Germano Celant

Interview by William Furlong

from Audio Arts Volume 8, Number 4, 1988

Transcript

This double issue of Audio Arts recorded at Documenta VIII in Kassel West Germany, comprises interviews, statements and commentary juxtaposed with audial reportage of soundworks, installations and local ambience.

William Furlong: I am sitting next to Germano Celant here in Kassel. Germano what do you think of the Documenta so far?

Germano Celant: I think that it is a house without windows, there is no vision outside and it is a very compressed show, very flat and banal, but it is a very interesting moment today, to show two different political possibilities. The most interesting works, especially in the States at the moment, are from Buenos Aires but they are poorly represented here except the incredible work by Jenny Holzer, Barbara Kruger and Marie-Jo Lafontaine. It is very confused and melting you know, you don’t see the main idea of the show. It is a kind of flat tyre for me. The feeling of the show is that you enter one space, a gallery space, which is a kind of repetition of Marianne Goldman or Mary Boor, Metro picture, and the architecture is very effective against the show because they completely close the building, and the operatic architecture is gone and what you find is just a repetition of gallery space. It is a kind of fair, that is my first reaction; my second reaction if you have to do Documenta year after year then the fifth year has to be an exceptional event but the exceptional part is missing. Something that gives you an interpretation about what is going on today, because everybody is travelling and knows what is around so they have to consider that Soho is a better Documenta everyday, it is not every five years, because you have all of this work together in one block, so that’s a kind of competition in the world that has to be considered and not just in Europe. If you are International you have to consider that, so you have all the same artists in one day in New York so ‘Mission Surprise’ is about that.

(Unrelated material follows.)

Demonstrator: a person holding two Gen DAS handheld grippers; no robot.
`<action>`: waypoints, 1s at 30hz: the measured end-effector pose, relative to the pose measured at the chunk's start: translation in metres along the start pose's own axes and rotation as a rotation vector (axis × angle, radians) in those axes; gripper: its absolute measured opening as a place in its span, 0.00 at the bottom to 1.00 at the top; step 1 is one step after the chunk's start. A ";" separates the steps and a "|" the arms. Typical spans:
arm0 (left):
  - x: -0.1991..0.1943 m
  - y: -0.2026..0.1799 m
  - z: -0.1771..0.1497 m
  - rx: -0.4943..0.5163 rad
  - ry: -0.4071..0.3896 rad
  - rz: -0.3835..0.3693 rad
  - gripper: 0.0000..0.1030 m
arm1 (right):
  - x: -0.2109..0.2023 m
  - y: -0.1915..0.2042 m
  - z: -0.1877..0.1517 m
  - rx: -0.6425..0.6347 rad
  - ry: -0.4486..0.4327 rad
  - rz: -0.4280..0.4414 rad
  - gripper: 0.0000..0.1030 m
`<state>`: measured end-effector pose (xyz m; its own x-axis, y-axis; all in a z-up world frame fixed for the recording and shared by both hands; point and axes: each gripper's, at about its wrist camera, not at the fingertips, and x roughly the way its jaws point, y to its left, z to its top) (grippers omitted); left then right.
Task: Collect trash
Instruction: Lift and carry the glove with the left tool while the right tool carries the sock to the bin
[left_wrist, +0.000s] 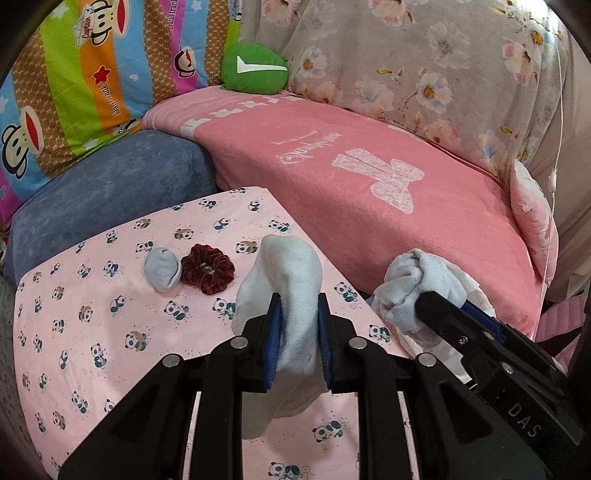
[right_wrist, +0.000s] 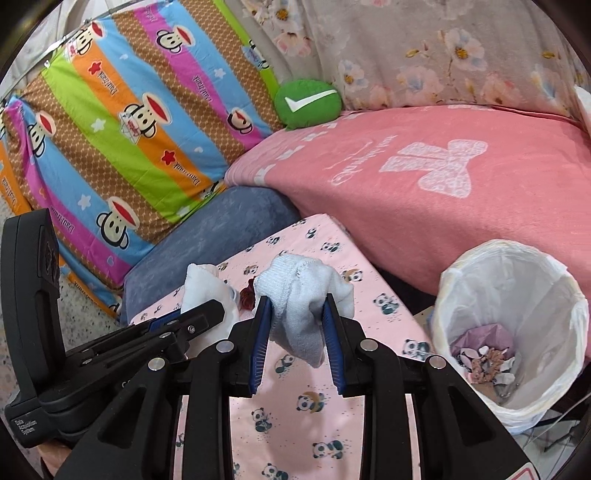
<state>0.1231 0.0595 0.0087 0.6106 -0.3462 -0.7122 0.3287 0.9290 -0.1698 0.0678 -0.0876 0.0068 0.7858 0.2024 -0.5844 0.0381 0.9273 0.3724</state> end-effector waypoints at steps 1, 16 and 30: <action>-0.001 -0.006 0.001 0.011 -0.002 -0.004 0.18 | -0.003 -0.003 0.000 0.003 -0.005 -0.002 0.28; -0.002 -0.068 0.000 0.119 -0.008 -0.042 0.18 | -0.049 -0.058 0.004 0.076 -0.075 -0.049 0.28; 0.010 -0.124 0.005 0.213 0.008 -0.092 0.19 | -0.079 -0.115 0.005 0.160 -0.131 -0.103 0.28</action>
<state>0.0919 -0.0599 0.0261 0.5658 -0.4264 -0.7058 0.5277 0.8449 -0.0874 0.0043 -0.2122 0.0138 0.8458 0.0568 -0.5305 0.2115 0.8772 0.4311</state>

WF: You don’t think that the show here expresses the argument that art that has some social function and social placement?

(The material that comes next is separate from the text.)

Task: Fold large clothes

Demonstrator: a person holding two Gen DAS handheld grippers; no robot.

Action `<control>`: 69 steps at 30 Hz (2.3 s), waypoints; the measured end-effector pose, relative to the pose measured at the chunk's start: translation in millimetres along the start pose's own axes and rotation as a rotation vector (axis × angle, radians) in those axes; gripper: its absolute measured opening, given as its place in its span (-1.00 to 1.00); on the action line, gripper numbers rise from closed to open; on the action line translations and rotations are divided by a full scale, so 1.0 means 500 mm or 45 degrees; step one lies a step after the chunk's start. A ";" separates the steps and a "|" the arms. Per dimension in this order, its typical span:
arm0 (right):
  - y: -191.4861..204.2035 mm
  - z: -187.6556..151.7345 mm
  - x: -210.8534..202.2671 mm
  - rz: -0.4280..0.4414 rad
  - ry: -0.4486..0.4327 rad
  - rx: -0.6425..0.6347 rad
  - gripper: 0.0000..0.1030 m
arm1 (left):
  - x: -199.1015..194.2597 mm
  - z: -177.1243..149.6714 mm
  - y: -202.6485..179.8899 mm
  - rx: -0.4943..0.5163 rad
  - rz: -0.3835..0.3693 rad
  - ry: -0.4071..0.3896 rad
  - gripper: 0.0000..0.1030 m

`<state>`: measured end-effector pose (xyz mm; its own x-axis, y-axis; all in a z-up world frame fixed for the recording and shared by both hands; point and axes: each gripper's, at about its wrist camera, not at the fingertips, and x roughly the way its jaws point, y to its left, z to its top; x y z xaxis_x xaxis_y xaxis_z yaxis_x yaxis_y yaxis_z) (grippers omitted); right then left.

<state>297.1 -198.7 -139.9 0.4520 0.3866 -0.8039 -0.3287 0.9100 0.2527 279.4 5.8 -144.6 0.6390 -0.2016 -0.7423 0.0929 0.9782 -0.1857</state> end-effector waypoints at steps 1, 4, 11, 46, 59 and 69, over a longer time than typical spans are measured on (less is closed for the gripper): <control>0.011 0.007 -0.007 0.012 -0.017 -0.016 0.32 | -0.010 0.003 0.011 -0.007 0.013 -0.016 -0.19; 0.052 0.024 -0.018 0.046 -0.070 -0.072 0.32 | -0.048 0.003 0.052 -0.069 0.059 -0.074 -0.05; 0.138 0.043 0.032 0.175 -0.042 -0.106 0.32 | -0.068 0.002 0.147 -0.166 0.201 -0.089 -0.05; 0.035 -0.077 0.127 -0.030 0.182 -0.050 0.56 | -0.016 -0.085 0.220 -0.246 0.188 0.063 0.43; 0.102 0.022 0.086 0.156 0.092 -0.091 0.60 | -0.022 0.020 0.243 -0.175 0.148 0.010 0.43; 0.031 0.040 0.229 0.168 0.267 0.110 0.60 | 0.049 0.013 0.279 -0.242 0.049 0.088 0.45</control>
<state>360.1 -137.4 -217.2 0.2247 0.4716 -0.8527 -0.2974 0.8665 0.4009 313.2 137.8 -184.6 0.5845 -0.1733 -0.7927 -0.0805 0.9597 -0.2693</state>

GC: No because you know to do that you have to have a project in mind - it is the project that is missing. What I was trying to say is that there is no main street; you know that means the idea of art and society is very important and I have been fighting for years with the idea of collaborating architecture with art which is interesting. What I proposed, to my team, for this Documenta was a ‘jam session’ of the arts, was to ask people to work together. I don’t know what kind of project but I have to actually work with them and to make them work together because the architect knows about urban planning, the artist about visuals or advertising so in fact the best work is by Barbara Kruger who is using advertising against the vision of today. ‘We Don’t Need Another Hero’ or ‘I Shop Therefore I am’ is an incredible piece because it deals with consumerism and you can work with these people on this level of projecting some idea for society, but you have to commission in the same way you commission an architect for a building.